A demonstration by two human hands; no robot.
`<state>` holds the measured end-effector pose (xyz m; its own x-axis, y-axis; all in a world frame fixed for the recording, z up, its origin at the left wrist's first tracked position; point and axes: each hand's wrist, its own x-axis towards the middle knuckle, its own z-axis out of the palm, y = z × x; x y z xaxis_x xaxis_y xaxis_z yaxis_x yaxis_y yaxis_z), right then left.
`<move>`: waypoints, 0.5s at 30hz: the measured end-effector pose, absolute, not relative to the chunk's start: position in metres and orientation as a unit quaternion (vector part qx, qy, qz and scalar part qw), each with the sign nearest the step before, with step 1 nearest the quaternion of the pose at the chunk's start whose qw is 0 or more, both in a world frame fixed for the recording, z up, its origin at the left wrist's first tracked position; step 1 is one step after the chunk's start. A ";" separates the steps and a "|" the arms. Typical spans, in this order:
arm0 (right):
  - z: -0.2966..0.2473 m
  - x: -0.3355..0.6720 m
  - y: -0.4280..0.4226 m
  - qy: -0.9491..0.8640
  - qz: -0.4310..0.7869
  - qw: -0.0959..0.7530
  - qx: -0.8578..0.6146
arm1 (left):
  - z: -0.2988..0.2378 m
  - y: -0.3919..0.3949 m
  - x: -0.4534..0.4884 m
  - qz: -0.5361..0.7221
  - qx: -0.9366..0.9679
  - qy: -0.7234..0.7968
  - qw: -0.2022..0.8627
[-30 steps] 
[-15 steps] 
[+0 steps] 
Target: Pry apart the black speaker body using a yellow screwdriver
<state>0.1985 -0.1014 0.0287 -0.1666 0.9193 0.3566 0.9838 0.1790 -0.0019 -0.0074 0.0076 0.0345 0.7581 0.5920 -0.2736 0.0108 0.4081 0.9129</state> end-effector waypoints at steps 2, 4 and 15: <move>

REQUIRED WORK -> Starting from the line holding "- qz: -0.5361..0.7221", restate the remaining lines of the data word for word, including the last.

EXPECTED ANSWER ->
  - qz: -0.5361..0.7221
  - qx: -0.9366..0.9679
  - qy: -0.7234..0.7968
  - qw: -0.2022..0.8627
[-30 steps] 
[-15 steps] 
[+0 steps] 
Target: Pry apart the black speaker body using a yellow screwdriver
<state>0.1985 -0.1014 0.0287 -0.1666 0.9193 0.3566 0.9838 0.1790 -0.0019 -0.0074 0.0076 0.0345 0.7581 0.5920 -0.2736 0.0108 0.4081 0.9129</state> end-effector waypoints at steps 2, 4 and 15: <move>

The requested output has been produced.